How many lines in the entries below contain the word "pale"? Answer with the number and nothing else.

> [Supplied material]:
++++++

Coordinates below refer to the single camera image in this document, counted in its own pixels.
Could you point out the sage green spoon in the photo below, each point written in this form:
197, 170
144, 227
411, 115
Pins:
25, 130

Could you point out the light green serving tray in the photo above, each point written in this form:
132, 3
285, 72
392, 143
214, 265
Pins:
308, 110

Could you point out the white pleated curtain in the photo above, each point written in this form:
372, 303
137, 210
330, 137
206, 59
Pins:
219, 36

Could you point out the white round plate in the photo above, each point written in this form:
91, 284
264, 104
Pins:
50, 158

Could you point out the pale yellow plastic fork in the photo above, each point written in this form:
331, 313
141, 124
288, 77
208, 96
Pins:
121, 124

++++++

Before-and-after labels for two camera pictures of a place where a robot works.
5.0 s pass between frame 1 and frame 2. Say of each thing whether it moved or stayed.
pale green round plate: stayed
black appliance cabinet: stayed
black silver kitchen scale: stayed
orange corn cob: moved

++++++

> [Answer to the problem]:
2